--- Provided data Enclosed Below ---
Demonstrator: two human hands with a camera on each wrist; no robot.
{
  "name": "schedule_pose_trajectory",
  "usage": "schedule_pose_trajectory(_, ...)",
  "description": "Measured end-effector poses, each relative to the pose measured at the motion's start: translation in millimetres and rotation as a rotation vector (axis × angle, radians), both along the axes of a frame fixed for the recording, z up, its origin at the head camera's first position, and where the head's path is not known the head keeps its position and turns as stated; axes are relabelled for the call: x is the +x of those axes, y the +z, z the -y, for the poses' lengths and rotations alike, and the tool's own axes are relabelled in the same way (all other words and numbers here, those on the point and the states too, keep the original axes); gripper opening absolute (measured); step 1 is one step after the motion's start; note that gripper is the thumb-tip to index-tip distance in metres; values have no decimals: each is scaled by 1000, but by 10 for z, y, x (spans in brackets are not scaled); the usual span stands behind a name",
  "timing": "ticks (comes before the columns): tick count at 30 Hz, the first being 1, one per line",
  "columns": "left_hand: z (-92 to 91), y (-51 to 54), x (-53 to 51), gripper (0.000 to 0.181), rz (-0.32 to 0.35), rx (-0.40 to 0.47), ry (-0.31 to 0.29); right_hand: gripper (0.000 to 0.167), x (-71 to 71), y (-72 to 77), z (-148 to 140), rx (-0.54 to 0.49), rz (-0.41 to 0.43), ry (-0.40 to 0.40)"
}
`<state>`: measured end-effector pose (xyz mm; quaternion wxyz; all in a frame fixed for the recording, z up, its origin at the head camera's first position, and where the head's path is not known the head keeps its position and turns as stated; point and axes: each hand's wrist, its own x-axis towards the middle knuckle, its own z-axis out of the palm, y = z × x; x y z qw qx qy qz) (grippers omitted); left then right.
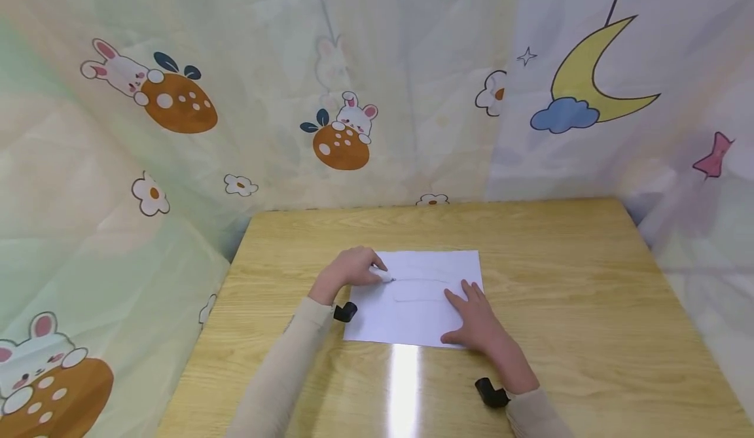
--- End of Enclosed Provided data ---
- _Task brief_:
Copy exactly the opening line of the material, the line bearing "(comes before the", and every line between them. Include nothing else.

- _Result for this exercise_:
Demonstrator: two human hands with a camera on each wrist; no robot.
{
  "name": "schedule_pose_trajectory",
  "usage": "schedule_pose_trajectory(_, ...)",
  "description": "Measured end-effector poses, each relative to the pose measured at the motion's start: translation in millimetres and rotation as a rotation vector (axis × angle, radians), both along the axes of a frame fixed for the recording, z up, its origin at the head camera's first position, and where the head's path is not known the head keeps its position and turns as stated; axes are relabelled for the call: x is the +x of those axes, y the +z, z the -y, for the poses' lengths and rotations alike, and the tool's own axes are relabelled in the same way (all other words and numbers here, those on the point and the states too, keep the original axes); gripper opening absolute (measured); step 1 is one step after the motion's start; note that gripper is the thumb-tip to index-tip distance in metres; values have no decimals: each is scaled by 1000, but by 10 for z, y, x (spans in brackets are not scaled); the usual span stands behind a name",
  "timing": "ticks (comes before the columns): tick count at 30 Hz, the first being 1, one per line",

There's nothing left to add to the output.